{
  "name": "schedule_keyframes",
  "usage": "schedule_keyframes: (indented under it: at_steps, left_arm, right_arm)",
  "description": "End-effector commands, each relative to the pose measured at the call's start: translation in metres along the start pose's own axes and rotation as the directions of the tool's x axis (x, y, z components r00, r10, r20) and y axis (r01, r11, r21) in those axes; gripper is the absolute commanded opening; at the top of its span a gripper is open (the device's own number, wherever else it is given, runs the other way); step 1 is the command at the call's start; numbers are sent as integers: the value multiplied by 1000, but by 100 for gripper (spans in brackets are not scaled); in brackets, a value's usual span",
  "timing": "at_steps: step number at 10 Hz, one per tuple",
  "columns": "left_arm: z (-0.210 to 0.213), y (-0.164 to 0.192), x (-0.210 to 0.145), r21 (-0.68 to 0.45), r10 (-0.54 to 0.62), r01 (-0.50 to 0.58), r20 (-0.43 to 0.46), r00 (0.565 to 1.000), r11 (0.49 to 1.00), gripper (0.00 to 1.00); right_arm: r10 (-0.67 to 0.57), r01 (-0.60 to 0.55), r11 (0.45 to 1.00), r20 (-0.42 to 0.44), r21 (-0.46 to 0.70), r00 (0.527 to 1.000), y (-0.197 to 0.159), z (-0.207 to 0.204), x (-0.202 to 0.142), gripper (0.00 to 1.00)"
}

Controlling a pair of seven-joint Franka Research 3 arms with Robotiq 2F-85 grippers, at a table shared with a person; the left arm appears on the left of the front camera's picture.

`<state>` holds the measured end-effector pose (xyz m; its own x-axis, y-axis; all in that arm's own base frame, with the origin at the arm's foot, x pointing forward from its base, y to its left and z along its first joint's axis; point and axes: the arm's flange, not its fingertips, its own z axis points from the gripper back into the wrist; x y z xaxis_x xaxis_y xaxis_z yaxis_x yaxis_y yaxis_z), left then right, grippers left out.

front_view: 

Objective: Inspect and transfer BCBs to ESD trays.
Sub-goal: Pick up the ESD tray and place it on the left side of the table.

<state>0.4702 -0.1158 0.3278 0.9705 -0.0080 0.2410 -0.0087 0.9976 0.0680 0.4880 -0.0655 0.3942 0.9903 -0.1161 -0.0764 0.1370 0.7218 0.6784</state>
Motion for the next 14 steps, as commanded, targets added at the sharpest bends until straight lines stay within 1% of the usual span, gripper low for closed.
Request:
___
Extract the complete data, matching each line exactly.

{
  "name": "schedule_keyframes",
  "usage": "schedule_keyframes: (indented under it: at_steps, left_arm, right_arm)",
  "description": "End-effector commands, each relative to the pose measured at the call's start: translation in metres along the start pose's own axes and rotation as the directions of the tool's x axis (x, y, z components r00, r10, r20) and y axis (r01, r11, r21) in those axes; gripper is the absolute commanded opening; at the top of its span a gripper is open (the device's own number, wherever else it is given, runs the other way); step 1 is the command at the call's start; numbers are sent as integers: the value multiplied by 1000, but by 100 for gripper (spans in brackets are not scaled); in brackets, a value's usual span",
  "timing": "at_steps: step number at 10 Hz, one per tuple",
  "columns": "left_arm: z (-0.210 to 0.213), y (-0.164 to 0.192), x (-0.210 to 0.145), r21 (-0.68 to 0.45), r10 (-0.54 to 0.62), r01 (-0.50 to 0.58), r20 (-0.43 to 0.46), r00 (0.565 to 1.000), r11 (0.49 to 1.00), gripper (0.00 to 1.00); right_arm: r10 (-0.67 to 0.57), r01 (-0.60 to 0.55), r11 (0.45 to 1.00), r20 (-0.42 to 0.44), r21 (-0.46 to 0.70), r00 (0.527 to 1.000), y (-0.197 to 0.159), z (-0.207 to 0.204), x (-0.202 to 0.142), gripper (0.00 to 1.00)"
}

Controlling a pair of seven-joint Franka Research 3 arms with Robotiq 2F-85 grippers, at a table shared with a person; the left arm appears on the left of the front camera's picture.

`<state>` holds the measured end-effector pose (xyz m; its own x-axis, y-axis; all in that arm's own base frame, with the origin at the arm's foot, x pointing forward from its base, y to its left and z along its first joint's axis; point and axes: the arm's flange, not its fingertips, its own z axis points from the gripper back into the wrist; x y z xaxis_x xaxis_y xaxis_z yaxis_x yaxis_y yaxis_z), left then right, grippers left out.

front_view: 

Objective: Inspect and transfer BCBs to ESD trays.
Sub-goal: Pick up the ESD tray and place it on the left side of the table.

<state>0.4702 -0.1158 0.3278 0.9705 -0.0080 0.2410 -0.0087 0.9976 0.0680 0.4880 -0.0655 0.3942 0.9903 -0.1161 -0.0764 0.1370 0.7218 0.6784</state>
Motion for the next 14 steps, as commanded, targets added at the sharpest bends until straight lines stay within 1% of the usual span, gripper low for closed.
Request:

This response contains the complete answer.